This is the end. Questa storia inizia dalla fine. Il 1 maggio del 1994, Ayrton Senna morì a 34 anni, fatale e letale fu un terribile incidente in quel di Imola. Che cosa sia stato quel tragico weekend è difficile da spiegare: è come se la nuvoletta di Fantozzi si fosse trasformata in un gigantesco uragano, una tempesta in grado di spezzare automobili e con esse le vite di chi le guidava. Sabato, il giorno delle libere, veloce come un missile va a sbattere contro un muro Roland Ratzenberger, un carneade della Formula 1. Muore quasi sul colpo, l’impatto, ma soprattutto la forte decelerazione, gli spezzano la base cranica.
Splendeva il sole in quel weekend, ma regnava la pioggia. Sembrava dovesse piovere per sempre. Ratzenberger esce nella curva intitolata a Gilles Villeneuve – ironia della sorte? -, ovvero il pilota più amato dagli appassionati di auto. Gilles era il James Dean dell’automobilismo, Ratzenberger un buon pilota che aveva coronato il suo sogno (era al terzo Gp), Senna era Senna. Ayrton aveva conquistato per tre volte il titolo di Campione del Mondo, era semplicemente il più bravo, il più forte di tutti. Fenomenale sull’asciutto, un dio imbattibile sul bagnato, nel sangue di Senna scorreva la velocità.

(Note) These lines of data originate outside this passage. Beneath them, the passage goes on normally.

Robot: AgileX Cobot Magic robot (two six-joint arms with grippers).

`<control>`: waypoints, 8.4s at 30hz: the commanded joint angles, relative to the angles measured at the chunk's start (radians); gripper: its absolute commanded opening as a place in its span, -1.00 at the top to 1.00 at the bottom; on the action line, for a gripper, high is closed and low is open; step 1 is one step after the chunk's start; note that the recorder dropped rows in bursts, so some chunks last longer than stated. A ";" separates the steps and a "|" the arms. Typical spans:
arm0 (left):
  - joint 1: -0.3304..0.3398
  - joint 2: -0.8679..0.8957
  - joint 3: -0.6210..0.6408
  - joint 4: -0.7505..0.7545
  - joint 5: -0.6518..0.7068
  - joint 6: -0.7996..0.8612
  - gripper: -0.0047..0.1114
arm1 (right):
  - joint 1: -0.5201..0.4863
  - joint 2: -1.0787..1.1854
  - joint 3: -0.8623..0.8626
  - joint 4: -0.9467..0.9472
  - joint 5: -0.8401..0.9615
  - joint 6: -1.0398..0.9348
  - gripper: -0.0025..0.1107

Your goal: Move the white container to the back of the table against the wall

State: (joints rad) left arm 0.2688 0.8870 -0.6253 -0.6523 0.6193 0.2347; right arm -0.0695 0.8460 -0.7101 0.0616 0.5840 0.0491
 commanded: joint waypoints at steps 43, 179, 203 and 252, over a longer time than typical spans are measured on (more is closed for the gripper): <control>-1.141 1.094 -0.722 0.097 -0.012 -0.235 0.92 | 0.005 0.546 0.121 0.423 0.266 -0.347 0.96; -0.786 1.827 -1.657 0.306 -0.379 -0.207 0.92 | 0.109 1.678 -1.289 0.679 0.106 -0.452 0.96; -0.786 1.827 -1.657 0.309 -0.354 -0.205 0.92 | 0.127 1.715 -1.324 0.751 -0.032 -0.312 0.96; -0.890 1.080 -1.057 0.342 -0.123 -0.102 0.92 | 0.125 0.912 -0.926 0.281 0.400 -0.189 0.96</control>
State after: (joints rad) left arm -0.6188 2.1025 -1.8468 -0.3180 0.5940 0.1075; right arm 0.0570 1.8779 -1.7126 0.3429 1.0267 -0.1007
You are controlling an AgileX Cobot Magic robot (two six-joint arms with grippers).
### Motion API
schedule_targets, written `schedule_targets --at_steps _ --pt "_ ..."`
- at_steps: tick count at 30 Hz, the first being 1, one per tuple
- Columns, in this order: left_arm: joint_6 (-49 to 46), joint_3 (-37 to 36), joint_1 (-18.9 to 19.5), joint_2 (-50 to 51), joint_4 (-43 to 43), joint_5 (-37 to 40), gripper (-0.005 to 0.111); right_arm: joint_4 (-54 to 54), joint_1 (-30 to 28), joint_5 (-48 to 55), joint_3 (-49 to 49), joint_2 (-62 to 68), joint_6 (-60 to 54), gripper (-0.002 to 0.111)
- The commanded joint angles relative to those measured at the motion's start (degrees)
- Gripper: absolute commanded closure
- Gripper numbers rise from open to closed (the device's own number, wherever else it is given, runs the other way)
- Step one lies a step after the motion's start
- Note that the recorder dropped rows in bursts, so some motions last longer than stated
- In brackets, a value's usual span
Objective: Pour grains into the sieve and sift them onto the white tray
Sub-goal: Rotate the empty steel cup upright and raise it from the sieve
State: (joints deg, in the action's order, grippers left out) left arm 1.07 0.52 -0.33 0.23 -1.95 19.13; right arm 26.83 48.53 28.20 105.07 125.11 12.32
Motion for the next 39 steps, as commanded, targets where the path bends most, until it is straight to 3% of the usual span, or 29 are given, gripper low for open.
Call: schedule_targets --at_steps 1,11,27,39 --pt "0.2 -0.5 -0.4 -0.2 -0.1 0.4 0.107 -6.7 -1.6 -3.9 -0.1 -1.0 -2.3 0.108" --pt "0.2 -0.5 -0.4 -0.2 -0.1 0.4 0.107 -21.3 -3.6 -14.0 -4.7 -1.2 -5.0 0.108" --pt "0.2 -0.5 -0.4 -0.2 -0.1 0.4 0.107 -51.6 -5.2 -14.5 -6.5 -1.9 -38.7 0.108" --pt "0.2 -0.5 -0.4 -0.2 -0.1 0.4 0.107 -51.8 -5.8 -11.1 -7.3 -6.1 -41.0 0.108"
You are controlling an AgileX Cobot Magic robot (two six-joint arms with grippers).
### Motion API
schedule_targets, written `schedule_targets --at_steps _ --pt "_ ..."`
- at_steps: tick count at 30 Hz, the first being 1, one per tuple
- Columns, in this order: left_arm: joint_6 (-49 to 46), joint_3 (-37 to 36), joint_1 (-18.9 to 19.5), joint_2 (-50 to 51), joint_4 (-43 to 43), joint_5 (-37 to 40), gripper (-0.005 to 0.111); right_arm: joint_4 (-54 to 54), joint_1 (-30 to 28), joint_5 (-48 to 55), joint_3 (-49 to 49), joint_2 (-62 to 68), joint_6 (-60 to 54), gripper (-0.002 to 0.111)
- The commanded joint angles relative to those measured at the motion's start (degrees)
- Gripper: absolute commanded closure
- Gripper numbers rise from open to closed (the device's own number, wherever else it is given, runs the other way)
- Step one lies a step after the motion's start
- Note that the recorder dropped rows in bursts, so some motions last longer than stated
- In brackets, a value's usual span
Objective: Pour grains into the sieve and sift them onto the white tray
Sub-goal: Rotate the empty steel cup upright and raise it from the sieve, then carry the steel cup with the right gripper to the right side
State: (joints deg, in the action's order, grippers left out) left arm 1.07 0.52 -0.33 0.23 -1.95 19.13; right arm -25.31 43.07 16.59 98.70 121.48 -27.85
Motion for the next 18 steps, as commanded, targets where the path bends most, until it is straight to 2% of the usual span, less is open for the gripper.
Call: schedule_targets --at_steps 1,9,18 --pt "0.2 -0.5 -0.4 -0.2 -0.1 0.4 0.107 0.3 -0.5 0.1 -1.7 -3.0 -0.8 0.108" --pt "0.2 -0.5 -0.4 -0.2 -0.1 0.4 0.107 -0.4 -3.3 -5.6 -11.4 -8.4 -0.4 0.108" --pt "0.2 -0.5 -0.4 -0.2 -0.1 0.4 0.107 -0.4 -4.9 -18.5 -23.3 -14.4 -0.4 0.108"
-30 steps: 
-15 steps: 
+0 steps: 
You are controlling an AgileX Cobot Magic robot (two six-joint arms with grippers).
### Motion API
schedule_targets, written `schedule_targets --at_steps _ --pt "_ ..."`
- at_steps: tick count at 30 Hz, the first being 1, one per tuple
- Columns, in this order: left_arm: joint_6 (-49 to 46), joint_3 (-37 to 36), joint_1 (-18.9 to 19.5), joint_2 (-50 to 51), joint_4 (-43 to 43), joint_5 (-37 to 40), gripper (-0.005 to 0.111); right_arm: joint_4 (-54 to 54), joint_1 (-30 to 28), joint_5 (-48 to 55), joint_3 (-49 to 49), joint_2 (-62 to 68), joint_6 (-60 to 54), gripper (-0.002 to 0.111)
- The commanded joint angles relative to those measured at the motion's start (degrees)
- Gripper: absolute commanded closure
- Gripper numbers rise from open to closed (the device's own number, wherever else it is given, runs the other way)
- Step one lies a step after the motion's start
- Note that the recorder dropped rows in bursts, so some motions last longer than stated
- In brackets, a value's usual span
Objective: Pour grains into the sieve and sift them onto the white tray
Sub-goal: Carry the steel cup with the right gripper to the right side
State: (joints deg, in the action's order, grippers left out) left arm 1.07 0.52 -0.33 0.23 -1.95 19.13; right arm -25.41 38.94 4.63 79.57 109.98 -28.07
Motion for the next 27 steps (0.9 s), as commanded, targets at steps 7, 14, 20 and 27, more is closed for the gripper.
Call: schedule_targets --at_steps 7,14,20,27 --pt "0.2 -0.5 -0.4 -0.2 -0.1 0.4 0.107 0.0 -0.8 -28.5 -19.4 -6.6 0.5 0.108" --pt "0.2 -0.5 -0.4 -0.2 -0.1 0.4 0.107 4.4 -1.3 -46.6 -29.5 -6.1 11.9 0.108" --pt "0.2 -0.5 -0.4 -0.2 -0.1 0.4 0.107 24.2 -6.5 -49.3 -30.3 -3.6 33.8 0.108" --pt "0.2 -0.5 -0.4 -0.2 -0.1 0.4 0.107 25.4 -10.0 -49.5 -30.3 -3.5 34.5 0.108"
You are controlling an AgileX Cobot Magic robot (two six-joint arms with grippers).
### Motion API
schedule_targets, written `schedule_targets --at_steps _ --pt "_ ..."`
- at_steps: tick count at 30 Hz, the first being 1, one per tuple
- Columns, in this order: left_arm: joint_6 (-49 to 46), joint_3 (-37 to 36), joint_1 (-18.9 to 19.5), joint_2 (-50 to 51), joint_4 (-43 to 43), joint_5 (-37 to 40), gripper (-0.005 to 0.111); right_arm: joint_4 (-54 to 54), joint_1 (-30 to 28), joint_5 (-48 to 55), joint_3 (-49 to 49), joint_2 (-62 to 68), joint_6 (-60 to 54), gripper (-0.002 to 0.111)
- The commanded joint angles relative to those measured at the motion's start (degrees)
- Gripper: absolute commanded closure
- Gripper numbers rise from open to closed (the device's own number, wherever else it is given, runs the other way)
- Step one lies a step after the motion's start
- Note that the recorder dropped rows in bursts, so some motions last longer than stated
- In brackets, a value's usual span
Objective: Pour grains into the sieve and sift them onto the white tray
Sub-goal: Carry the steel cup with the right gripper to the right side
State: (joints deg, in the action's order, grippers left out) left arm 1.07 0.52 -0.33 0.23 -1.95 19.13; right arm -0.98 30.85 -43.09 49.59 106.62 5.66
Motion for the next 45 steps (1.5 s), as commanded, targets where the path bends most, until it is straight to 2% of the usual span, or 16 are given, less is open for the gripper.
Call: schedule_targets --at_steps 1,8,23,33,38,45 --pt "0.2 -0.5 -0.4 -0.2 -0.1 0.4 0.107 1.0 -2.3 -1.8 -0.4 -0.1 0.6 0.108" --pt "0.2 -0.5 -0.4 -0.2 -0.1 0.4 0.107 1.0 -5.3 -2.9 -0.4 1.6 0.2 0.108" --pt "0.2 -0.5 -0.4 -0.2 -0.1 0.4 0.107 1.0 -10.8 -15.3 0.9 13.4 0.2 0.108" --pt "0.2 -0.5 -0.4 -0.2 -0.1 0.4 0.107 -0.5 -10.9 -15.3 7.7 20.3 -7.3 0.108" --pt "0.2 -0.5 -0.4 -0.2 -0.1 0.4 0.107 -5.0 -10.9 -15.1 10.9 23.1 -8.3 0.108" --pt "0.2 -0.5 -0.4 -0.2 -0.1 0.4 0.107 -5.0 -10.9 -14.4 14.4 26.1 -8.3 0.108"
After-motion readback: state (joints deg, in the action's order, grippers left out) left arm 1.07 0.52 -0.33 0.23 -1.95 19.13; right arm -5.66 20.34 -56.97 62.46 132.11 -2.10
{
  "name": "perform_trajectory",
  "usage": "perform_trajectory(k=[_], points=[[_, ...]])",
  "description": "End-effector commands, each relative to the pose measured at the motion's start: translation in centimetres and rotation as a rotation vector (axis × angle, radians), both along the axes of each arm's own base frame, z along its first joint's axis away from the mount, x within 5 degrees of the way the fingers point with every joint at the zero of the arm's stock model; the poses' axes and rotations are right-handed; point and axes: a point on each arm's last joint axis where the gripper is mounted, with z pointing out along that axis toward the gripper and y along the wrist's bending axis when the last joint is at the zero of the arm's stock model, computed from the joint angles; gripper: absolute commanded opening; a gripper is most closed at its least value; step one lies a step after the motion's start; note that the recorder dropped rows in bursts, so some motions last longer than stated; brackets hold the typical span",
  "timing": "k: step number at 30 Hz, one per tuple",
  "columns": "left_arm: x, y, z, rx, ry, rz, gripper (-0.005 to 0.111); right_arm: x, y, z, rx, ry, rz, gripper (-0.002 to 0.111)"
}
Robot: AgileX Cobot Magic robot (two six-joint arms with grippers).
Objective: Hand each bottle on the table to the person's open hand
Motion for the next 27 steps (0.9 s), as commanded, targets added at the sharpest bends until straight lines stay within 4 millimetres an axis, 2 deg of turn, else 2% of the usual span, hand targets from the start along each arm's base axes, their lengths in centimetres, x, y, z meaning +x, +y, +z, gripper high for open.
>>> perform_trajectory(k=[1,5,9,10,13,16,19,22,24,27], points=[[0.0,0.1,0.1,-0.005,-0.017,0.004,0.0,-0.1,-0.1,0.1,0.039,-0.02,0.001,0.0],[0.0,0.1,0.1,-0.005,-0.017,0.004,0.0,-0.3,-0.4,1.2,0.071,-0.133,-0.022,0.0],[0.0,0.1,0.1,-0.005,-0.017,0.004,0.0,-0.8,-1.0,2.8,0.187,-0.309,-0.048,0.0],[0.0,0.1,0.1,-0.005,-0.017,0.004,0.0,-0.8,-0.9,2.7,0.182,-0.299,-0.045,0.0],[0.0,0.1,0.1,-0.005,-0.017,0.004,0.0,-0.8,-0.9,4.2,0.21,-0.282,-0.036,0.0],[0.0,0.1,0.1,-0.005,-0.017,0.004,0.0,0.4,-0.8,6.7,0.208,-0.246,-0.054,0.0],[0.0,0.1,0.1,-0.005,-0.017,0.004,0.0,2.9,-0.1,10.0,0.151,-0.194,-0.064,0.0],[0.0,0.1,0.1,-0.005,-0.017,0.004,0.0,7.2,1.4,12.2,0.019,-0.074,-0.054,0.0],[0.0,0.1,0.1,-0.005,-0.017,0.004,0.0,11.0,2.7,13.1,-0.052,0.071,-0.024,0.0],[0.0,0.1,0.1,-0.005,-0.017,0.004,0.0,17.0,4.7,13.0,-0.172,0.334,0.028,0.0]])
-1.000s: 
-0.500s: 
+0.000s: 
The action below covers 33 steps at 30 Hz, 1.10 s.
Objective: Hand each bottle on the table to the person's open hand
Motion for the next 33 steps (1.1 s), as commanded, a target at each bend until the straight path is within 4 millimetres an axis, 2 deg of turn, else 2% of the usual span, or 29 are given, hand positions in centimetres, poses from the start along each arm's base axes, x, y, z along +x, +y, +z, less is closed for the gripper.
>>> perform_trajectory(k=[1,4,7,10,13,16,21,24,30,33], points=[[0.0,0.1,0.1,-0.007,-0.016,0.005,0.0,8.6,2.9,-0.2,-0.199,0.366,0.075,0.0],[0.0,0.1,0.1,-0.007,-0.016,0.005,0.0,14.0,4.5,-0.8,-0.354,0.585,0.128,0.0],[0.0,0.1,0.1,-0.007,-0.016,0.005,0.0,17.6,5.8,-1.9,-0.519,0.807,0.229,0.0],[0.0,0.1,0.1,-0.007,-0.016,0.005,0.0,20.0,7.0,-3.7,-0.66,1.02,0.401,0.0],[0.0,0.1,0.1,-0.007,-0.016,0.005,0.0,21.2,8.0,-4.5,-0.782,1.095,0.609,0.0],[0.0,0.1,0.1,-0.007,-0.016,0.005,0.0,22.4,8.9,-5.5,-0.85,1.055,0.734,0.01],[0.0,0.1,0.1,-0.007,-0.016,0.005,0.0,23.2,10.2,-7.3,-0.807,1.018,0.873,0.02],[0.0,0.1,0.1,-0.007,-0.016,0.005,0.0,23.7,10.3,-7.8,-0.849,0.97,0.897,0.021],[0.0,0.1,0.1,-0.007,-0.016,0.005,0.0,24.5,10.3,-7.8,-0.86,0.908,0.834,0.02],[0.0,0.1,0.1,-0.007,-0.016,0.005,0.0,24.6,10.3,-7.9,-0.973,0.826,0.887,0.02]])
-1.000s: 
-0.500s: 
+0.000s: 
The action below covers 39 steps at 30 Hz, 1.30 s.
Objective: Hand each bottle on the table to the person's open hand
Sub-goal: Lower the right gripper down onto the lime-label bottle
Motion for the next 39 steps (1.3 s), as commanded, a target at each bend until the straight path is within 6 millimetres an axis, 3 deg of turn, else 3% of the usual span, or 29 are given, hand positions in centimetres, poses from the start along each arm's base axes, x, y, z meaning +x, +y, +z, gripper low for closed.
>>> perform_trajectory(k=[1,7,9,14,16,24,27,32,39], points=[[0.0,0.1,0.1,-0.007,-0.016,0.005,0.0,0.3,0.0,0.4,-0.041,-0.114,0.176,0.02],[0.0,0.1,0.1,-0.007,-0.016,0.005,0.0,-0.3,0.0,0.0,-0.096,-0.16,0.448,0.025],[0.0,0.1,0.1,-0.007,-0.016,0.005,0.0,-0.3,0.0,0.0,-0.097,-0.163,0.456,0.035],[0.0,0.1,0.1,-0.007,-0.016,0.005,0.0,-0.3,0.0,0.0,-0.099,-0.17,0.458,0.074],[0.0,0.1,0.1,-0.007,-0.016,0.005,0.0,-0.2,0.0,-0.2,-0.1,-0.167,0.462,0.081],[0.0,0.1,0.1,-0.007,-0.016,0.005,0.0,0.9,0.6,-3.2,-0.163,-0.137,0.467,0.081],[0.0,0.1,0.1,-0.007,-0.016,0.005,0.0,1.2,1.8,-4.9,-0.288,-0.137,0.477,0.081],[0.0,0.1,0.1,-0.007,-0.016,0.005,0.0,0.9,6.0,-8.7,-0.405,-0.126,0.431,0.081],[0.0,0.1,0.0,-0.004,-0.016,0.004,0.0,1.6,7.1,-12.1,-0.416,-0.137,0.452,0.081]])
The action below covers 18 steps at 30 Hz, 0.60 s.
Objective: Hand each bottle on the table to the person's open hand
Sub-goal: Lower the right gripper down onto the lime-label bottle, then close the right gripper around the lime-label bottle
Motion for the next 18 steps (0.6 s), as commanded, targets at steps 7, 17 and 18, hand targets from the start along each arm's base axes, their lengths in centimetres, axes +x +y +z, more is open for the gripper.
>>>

Era un’altra epoca, era una Formula 1 pura, genuina, non computerizzata. Senna per me, allora undicenne, rappresentava davvero una divinità. Non si poteva credere alla sua morte, Dio non può morire. Invece sì, gli errori umani e la sorte possono essere attori tragici in grado di rompere una vita e far crollare sogni. E’ stato il primo incontro con il nostro destino, anche per questo non mi è possibile dimenticare Ayrton Senna, il più grande di sempre.